Een 27-jarige Surinaamse moeder wandelt met haar zoontje van 4 richting de uitgang. Of zij zich thuis voelt in haar wijk? „Toen ik hier vier jaar geleden ging wonen, wist ik dat Kanaleneiland een slechte naam had. Overdreven. Ik ben nog nooit lastiggevallen en voel me veilig op straat.”

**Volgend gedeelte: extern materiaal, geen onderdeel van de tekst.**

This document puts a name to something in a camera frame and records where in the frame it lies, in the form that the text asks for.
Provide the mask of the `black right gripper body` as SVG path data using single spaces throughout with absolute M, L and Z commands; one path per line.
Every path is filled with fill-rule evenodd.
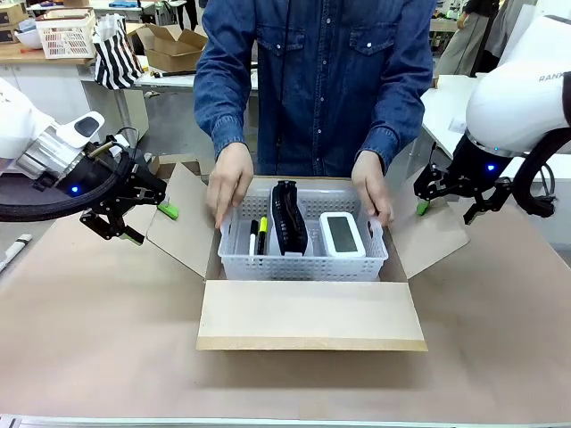
M 482 193 L 491 189 L 512 159 L 487 152 L 468 136 L 459 140 L 440 186 L 450 193 Z

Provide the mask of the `person's left hand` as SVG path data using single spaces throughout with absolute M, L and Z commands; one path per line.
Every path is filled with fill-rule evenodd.
M 393 206 L 382 163 L 375 152 L 362 151 L 357 156 L 352 169 L 352 184 L 368 215 L 376 217 L 382 226 L 388 226 L 393 220 Z

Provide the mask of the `person's right hand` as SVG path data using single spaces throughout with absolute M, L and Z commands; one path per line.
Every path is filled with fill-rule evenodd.
M 220 229 L 228 211 L 244 199 L 253 179 L 253 163 L 247 146 L 235 142 L 225 147 L 209 176 L 206 203 Z

Op een bankje op het plein bij het winkelcentrum zit een 68- jarige man te genieten van de zon. „Ik kom uit Armenië en woon al tien jaar in deze wijk. Vanaf 2007 zijn er hier echt dingen gaan veranderen. De politie heeft de touwtjes stevig in handen gekregen en treedt zo nodig hard op. De situatie is hier duidelijk verbeterd. Ik voel me echt thuis in Kanaleneiland.”
Vooruitgang in krachtwijk
Het aantal inwoners van aandachtswijken dat ontevreden is met de woonomgeving, is ten opzichte van 2002 met 10 procent afgenomen. De gerichte aanpak van de overheid werpt zijn vruchten af. Hoewel landelijk gezien verloedering, zoals bekladding van gebouwen en rommel op straat, steeds vaker wordt gesignaleerd, neemt die in aandachtswijken juist af. Desondanks blijft het aantal vervelende voorvallen er relatief hoog.
Inwoners van aandachtswijken geven vaker aan dat mensen in de buurt prettig met elkaar omgaan, dat de wijk saamhorigheid kent en dat ze zich in hun omgeving thuis voelen. Vooral inwoners van achterstandswijken beschouwen de toekomst van hun buurt als positief.